Cardiovascular disease is a major health concern affecting over 80,000,000 people in the U.S. alone. Heart failure, cardiomyopathy, heart rhythm disorders, atherosclerosis and aneurysm formation have significant heritable contribution. Supported by familial aggregation and twin studies, these cardiovascular diseases are influenced by genetic variation. Family-based linkage studies and population-based genome-wide association studies (GWAS) have each identified genes and variants important for the pathogenesis of cardiovascular disease. The advent of next generation sequencing has ushered in a new era in the genetic diagnosis of cardiovascular disease, and this is especially evident when considering cardiomyopathy, a leading cause of heart failure.

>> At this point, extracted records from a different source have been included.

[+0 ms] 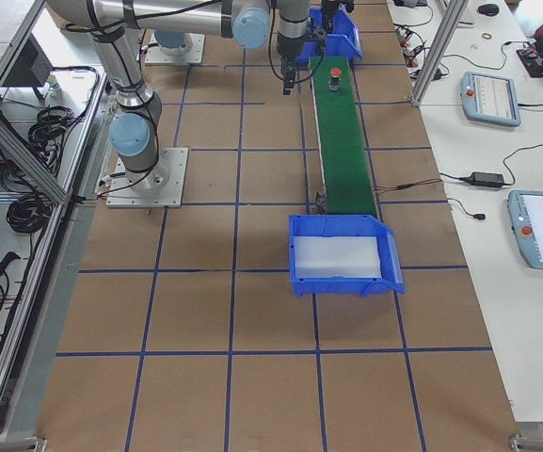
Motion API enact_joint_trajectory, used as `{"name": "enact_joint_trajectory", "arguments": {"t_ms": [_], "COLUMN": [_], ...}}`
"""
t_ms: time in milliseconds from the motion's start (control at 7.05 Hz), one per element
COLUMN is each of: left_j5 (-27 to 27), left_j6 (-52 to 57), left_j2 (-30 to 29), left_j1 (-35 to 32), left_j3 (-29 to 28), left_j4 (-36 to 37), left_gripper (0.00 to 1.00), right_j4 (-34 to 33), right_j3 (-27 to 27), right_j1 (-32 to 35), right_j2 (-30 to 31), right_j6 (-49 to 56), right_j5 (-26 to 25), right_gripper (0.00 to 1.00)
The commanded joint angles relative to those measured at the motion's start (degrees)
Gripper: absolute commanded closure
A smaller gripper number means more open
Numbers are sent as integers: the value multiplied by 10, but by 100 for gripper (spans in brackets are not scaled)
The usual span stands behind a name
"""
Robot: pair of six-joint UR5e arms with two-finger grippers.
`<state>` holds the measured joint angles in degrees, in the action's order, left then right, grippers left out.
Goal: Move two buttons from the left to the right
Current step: 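Grasp the yellow-ringed button with the left gripper while the right gripper lowers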
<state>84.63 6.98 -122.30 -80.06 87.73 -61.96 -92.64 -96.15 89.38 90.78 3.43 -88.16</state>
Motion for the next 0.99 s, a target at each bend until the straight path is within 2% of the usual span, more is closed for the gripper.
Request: {"name": "enact_joint_trajectory", "arguments": {"t_ms": [0,284,426,851], "left_j5": [3,20,35,36], "left_j6": [-2,-5,-6,-13], "left_j2": [13,57,82,143], "left_j1": [0,-1,-1,-35], "left_j3": [-5,5,4,5], "left_j4": [-5,-25,-84,-126], "left_gripper": [69,69,69,69], "right_j4": [0,9,10,10], "right_j3": [0,0,1,1], "right_j1": [-1,-2,-1,-2], "right_j2": [0,-1,0,0], "right_j6": [-2,-1,-1,-2], "right_j5": [0,0,0,0], "right_gripper": [0,0,0,0]}}
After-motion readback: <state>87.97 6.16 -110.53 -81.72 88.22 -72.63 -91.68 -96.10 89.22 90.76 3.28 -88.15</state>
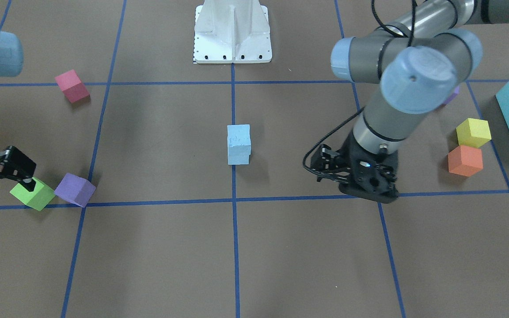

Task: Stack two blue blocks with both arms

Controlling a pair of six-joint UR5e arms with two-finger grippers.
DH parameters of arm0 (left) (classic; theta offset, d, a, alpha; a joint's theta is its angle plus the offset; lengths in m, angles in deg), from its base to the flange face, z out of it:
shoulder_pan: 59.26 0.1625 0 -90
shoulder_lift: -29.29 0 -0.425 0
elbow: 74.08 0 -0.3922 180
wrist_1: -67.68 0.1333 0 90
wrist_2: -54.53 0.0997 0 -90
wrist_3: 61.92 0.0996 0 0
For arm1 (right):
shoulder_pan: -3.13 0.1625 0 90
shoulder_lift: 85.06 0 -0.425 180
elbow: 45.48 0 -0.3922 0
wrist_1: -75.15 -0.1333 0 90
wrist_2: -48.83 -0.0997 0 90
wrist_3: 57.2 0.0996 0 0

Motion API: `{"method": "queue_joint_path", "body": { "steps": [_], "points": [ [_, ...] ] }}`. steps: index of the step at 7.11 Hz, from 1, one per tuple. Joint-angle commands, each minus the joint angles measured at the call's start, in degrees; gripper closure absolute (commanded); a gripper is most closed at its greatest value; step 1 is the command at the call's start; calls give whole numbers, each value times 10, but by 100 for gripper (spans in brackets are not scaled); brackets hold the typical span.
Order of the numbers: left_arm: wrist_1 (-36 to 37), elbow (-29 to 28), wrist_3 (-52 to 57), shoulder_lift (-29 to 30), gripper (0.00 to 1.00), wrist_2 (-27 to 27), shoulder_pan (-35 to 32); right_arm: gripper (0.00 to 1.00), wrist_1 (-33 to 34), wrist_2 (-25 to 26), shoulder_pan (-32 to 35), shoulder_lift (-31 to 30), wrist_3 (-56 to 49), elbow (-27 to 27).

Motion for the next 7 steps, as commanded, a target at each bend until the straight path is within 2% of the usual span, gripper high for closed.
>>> {"method": "queue_joint_path", "body": {
  "steps": [1, 3, 4, 5, 7],
  "points": [
    [0, 2, 164, -74, 0, -53, -123, 0, 0, -24, 80, -51, -68, -1],
    [-1, 2, 292, -153, 0, -57, -210, 0, 6, -41, 133, -98, -173, 15],
    [-1, 1, 342, -192, 0, -56, -240, 0, 5, -39, 142, -128, -175, 18],
    [-1, -6, 370, -213, 0, -56, -267, 0, 6, -45, 153, -147, -176, 14],
    [0, -14, 380, -253, 0, -107, -289, 0, 6, -70, 161, -166, -215, 9]
  ]
}}
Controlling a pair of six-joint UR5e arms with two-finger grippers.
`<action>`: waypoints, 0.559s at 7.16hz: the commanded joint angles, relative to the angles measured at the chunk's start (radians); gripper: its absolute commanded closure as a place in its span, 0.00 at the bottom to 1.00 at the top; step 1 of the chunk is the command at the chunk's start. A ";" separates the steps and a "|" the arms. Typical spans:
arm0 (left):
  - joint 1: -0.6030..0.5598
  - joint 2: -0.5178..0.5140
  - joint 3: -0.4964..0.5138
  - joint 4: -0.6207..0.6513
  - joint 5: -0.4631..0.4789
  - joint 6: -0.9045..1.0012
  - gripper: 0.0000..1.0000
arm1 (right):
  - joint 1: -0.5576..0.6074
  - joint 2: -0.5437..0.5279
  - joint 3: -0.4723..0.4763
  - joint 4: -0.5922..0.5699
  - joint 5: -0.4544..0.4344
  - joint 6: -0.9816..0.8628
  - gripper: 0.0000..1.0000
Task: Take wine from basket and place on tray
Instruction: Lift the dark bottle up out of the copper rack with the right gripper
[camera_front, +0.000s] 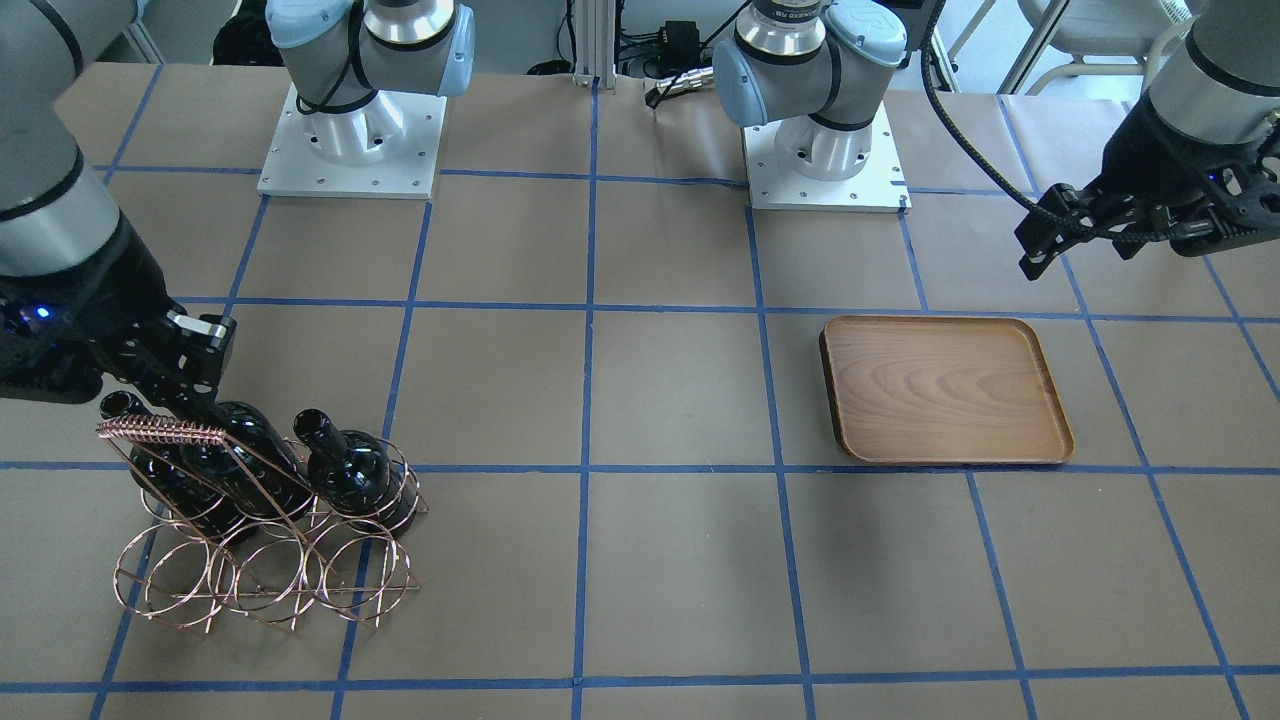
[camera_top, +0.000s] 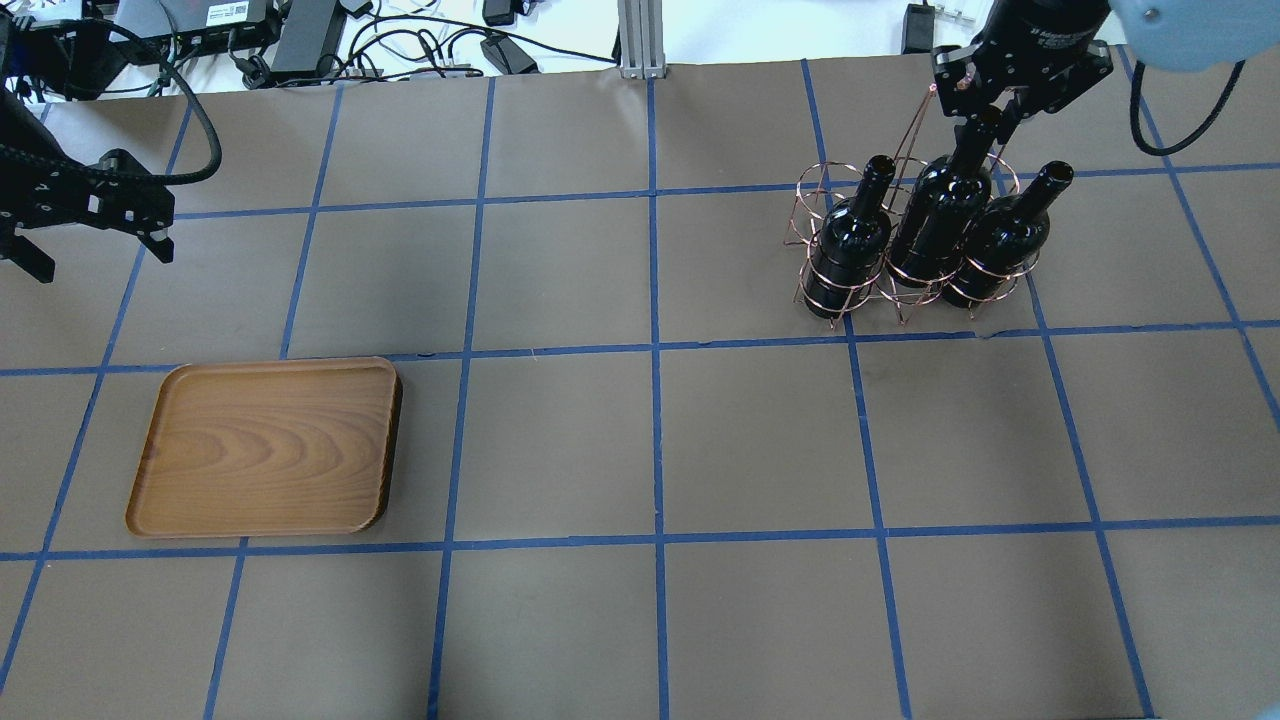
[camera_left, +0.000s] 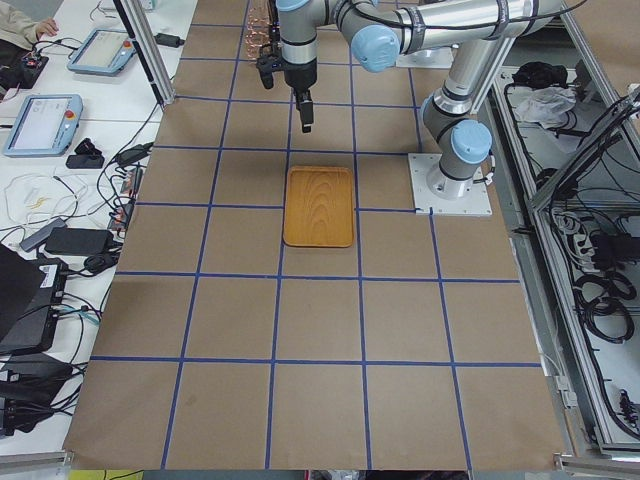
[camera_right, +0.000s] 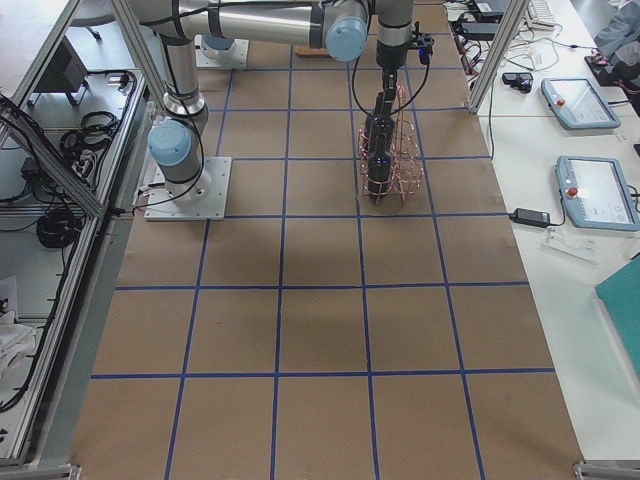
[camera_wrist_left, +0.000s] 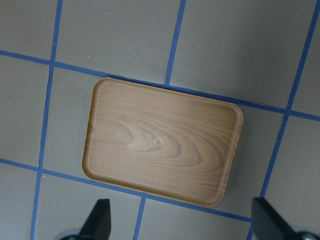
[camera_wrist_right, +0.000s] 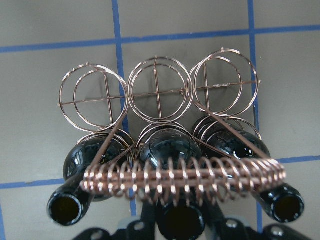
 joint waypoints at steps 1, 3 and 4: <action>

Cardiomyopathy is a genetically heterogeneous disorder characterized by morphologically abnormal heart with abnormal function. Genetic testing for cardiomyopathy employs gene panels, and these panels assess more than 50 genes simultaneously. Despite the large size of these panels, the sensitivity for detecting the primary genetic defect is still only approximately 50%. Recently, there has been a shift towards applying broader exome and/or genome sequencing to interrogate more of the genome to provide a genetic diagnosis for cardiomyopathy. Genetic mutations in cardiomyopathy offer the capacity to predict clinical outcome, including arrhythmia risk, and genetic diagnosis often provides an early window in which to institute therapy. This discussion is an overview as to how genomic data is shaping the current understanding and treatment of cardiovascular disease.